아래 그림은 Interfaze가 입력을 처리해 출력을 생성하는 과정을 보여줍니다. 프롬프트는 전처리를 거쳐 DNN·CNN과 Transformer가 결합된 핵심 부분으로 전달되며, OCR, 객체 검출, 번역, 음성 인식 등 작업별 어댑터와 연동됩니다. 이후 필요한 정보만 정리되어 디코더나 구조화 출력 모델을 통해 텍스트나 JSON으로 출력됩니다. 이 구조는 Interfaze가 ‘전문 모델의 정확성’과 ‘Transformer의 유연성’을 결합하도록 설계되었음을 보여줍니다.
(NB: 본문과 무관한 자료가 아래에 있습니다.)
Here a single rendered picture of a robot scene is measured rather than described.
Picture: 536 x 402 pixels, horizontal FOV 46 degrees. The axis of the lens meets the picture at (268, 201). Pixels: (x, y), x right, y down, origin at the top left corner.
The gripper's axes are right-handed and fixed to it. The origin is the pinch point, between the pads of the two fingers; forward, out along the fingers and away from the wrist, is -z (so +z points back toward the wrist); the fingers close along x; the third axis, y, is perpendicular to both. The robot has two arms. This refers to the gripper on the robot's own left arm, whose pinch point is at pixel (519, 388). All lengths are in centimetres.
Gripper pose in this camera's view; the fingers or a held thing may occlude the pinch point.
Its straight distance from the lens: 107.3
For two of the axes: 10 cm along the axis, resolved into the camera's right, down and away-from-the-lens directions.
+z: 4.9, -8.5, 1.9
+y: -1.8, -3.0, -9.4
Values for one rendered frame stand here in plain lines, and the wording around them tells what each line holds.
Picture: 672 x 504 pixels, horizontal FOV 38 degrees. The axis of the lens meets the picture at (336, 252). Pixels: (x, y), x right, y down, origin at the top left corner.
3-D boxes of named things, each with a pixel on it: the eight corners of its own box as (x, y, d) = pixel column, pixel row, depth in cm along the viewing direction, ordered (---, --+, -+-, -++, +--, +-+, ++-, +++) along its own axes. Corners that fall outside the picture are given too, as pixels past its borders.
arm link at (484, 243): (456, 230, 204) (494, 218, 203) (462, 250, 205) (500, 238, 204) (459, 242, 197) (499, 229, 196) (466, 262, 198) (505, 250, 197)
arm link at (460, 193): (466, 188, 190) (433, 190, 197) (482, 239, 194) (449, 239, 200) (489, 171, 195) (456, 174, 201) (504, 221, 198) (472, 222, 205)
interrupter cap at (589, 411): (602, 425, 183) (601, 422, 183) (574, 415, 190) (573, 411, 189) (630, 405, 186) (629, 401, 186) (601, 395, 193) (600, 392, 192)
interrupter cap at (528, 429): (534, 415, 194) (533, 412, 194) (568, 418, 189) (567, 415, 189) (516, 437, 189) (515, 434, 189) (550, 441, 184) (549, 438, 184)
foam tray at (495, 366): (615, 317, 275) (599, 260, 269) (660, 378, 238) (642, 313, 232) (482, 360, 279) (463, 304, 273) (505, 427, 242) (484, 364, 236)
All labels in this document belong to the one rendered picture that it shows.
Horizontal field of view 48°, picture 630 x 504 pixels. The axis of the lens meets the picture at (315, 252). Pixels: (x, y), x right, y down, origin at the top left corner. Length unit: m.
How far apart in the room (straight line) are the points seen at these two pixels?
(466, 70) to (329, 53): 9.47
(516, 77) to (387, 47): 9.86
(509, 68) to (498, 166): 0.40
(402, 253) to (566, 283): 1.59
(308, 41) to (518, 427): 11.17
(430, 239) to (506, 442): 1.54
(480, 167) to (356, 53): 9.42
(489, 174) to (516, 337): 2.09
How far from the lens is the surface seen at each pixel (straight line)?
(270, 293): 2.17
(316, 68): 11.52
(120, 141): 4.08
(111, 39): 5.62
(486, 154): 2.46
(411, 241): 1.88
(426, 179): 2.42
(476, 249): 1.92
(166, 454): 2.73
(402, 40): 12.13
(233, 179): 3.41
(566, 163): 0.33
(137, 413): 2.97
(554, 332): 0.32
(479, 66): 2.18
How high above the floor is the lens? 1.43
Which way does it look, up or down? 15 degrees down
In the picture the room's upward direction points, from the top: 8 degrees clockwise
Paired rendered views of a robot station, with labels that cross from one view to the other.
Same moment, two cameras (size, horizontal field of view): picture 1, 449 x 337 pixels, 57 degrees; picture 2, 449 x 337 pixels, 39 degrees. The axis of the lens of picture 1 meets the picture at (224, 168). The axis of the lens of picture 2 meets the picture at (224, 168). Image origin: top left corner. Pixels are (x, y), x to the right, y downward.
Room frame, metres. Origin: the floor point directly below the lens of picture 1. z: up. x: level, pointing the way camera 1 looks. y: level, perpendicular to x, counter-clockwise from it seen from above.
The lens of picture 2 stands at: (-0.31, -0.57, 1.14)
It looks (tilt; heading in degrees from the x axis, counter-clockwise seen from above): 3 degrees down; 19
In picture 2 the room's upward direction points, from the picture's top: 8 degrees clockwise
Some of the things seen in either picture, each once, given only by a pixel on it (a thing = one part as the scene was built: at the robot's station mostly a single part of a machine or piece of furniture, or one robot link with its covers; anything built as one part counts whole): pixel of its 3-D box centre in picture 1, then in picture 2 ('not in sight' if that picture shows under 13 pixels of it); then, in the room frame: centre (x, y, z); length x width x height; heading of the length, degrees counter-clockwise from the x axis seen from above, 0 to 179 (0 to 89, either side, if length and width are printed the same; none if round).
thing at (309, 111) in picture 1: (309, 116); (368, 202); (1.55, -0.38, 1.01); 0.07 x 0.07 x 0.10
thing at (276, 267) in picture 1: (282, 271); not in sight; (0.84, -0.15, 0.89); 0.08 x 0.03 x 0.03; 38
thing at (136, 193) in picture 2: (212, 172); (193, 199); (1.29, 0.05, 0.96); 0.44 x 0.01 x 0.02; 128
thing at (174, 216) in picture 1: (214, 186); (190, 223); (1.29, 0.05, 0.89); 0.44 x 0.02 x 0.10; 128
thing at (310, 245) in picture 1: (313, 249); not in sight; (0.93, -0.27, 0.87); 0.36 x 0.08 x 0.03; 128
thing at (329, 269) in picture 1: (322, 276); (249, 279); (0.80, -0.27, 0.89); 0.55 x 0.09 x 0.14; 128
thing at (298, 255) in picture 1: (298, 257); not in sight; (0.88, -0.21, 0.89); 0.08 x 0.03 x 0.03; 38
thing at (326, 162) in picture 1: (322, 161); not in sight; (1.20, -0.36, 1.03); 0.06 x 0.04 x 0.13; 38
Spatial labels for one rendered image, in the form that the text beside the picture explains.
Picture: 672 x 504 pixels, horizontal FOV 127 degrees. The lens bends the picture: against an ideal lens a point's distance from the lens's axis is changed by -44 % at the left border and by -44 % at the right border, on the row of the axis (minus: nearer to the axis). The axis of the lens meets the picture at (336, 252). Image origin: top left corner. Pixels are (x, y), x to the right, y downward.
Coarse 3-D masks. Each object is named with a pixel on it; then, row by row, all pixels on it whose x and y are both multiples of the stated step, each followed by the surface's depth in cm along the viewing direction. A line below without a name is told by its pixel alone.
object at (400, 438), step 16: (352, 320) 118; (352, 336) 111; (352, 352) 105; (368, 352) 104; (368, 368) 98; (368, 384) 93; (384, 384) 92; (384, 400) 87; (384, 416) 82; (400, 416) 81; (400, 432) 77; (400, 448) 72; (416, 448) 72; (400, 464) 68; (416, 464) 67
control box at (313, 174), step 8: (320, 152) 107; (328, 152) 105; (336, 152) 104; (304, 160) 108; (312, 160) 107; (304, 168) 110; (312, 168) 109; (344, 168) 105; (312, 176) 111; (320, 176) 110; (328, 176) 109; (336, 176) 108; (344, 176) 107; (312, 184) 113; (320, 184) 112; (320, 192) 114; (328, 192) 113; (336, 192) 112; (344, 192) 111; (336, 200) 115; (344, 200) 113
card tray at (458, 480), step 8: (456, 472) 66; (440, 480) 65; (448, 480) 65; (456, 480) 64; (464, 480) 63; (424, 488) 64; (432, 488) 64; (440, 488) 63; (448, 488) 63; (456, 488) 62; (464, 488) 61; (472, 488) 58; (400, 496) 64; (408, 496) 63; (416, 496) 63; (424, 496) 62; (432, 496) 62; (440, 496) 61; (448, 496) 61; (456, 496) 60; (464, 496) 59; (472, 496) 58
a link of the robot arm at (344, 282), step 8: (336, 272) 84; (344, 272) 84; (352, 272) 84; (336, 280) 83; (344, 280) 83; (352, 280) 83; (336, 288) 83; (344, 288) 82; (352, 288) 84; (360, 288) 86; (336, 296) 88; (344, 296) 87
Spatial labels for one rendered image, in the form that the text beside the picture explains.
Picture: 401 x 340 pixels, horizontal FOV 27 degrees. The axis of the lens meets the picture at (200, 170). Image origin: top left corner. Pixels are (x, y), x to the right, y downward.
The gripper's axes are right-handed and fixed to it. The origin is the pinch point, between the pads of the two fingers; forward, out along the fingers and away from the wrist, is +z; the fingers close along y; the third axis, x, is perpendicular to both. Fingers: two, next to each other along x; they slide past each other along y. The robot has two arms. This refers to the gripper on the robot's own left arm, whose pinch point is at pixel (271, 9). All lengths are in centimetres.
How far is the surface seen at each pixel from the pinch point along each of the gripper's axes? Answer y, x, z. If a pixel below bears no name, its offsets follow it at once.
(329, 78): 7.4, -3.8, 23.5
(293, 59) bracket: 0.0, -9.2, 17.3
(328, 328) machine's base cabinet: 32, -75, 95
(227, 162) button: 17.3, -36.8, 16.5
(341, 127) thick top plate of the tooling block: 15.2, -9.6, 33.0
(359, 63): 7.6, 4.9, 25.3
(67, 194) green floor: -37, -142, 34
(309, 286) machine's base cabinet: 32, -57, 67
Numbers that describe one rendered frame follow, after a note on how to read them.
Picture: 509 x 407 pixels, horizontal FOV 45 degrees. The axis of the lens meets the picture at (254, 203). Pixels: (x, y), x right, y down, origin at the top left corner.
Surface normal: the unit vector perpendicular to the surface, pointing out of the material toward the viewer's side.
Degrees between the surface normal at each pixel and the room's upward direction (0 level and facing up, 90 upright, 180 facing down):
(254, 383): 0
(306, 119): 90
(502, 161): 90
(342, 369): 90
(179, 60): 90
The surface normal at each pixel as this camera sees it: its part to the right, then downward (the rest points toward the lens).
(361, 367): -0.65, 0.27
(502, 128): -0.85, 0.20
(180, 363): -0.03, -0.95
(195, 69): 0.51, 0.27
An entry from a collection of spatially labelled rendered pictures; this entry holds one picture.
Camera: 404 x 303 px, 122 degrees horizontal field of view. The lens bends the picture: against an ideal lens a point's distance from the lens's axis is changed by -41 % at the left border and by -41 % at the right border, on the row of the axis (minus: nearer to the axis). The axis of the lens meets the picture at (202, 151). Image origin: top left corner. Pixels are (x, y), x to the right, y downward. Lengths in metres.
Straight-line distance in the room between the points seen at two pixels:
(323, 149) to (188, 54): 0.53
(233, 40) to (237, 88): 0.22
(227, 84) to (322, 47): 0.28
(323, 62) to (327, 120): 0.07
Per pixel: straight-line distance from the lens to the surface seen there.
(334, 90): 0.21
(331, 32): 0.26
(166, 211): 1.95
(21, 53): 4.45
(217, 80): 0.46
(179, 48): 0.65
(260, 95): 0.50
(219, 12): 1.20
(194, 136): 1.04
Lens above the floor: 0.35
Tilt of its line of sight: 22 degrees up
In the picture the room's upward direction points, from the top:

핵심 포인트: ‘만능 AI’가 아닌 ‘정형 작업 특화 AI’
중요한 점은 Interfaze가 ‘LLM을 대체하는 만능 AI’가 아니라, OCR, 음성 인식, 구조화 출력 등 개발자가 대량으로 처리하는 정형 작업에 특화된 AI로 설계되었다는 것입니다. 기사에서도 Claude Opus나 GPT-5.5 같은 고성능 범용 모델은 코딩이나 복잡한 추론에서 강력하지만, OCR이나 번역 같은 대량 처리에서는 비용과 속도 면에서 사용하기 어렵다고 설명합니다.
Interfaze의 주요 사양은 다음과 같습니다.
컨텍스트 윈도우: 100만 토큰
최대 출력: 3만 2000 토큰
입력 형식: 텍스트, 이미지, 음성, 파일
추론 기능: 기본적으로 비활성화
가격: Gemini-3-Flash와 유사한 수준 (입력 100만 토큰당 1.50달러, 출력 100만 토큰당 3.50달러)
OCR 성능: 복잡한 레이아웃의 PDF도 정확하게
Interfaze가 특히 중점을 둔 분야는 OCR입니다. 긴 PDF, 복잡한 레이아웃의 문서, 이미지 내 문자 인식 등에서 문자뿐만 아니라 도표나 그래픽의 위치도 동시에 처리할 수 있는 점이 강점입니다. 예를 들어, 잡지처럼 여러 단으로 구성된 페이지를 입력하면 페이지 내 텍스트를 추출하면서 일러스트나 도판의 좌표도 JSON 형식으로 반환할 수 있습니다.
아래 그래프는 길고 레이아웃이 복잡한 PDF에 대한 OCR 정확도를 비교한 결과입니다. Interfaze가 85.7%로 가장 높은 성능을 보이며, Chandra OCR, olmOCR, Grok-4.3, GPT-5.4-Mini 등을 앞질렀습니다.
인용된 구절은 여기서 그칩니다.